_Exercise instructions_
Each line of the data must be copied exactly.
━━━
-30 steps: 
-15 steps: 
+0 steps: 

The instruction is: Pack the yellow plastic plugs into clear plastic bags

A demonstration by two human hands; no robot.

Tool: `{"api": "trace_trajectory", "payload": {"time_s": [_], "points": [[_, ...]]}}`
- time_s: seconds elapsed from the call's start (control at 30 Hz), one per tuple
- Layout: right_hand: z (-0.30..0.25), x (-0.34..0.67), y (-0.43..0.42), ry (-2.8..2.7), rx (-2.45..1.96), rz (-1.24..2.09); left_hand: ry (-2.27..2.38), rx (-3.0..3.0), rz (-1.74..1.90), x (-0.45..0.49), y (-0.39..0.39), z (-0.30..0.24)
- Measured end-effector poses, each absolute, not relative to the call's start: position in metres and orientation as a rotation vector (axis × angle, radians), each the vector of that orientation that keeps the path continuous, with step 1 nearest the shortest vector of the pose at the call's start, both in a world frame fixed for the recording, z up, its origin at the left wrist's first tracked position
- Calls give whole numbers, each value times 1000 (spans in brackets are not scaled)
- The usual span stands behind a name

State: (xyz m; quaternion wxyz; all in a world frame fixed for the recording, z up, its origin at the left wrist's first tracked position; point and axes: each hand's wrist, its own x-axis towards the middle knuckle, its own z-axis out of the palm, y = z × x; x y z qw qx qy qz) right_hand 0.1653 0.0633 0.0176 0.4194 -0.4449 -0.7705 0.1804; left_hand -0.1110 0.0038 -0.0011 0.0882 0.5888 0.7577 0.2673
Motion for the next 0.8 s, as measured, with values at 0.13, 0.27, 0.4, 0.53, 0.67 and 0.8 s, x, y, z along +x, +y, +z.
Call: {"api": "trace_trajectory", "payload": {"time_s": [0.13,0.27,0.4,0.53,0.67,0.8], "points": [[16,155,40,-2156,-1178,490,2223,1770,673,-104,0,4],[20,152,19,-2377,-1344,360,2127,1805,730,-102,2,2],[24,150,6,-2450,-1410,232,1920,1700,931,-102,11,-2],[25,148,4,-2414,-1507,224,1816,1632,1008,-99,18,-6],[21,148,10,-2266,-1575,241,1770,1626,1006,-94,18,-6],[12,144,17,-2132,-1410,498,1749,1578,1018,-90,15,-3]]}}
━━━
_Completed task_
-30 steps: 
-15 steps: 
+0 steps: 

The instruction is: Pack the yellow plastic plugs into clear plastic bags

A demonstration by two human hands; no robot.

Tool: `{"api": "trace_trajectory", "payload": {"time_s": [_], "points": [[_, ...]]}}`
- time_s: seconds elapsed from the call's start (control at 30 Hz), one per tuple
- Layout: right_hand: z (-0.30..0.25), x (-0.34..0.67), y (-0.43..0.42), ry (-2.8..2.7), rx (-2.45..1.96), rz (-1.24..2.09); left_hand: ry (-2.27..2.38), rx (-3.0..3.0), rz (-1.74..1.90), x (-0.45..0.49), y (-0.39..0.39), z (-0.30..0.24)
- Measured end-effector poses, each absolute, not relative to the call's start: position in metres and orientation as a rotation vector (axis × angle, radians), each the vector of that orientation that keeps the path continuous, with step 1 nearest the shortest vector of the pose at the call's start, both in a world frame fixed for the recording, z up, its origin at the left wrist's first tracked position
- Calls give whole numbers, each value times 1000 (spans in brackets are not scaled)
- The usual span stands behind a name

State: (xyz m; quaternion wxyz; all in a world frame fixed for the recording, z up, its origin at the left wrist's first tracked position; point and axes: each hand's wrist, its own x-axis towards the middle knuckle, its own z-axis out of the palm, y = z × x; x y z qw qx qy qz) right_hand 0.1653 0.0633 0.0176 0.4194 -0.4449 -0.7705 0.1804; left_hand -0.1110 0.0038 -0.0011 0.0882 0.5888 0.7577 0.2673
Motion for the next 0.8 s, as measured, with values at 0.13, 0.27, 0.4, 0.53, 0.67 and 0.8 s, x, y, z along +x, +y, +z.
Call: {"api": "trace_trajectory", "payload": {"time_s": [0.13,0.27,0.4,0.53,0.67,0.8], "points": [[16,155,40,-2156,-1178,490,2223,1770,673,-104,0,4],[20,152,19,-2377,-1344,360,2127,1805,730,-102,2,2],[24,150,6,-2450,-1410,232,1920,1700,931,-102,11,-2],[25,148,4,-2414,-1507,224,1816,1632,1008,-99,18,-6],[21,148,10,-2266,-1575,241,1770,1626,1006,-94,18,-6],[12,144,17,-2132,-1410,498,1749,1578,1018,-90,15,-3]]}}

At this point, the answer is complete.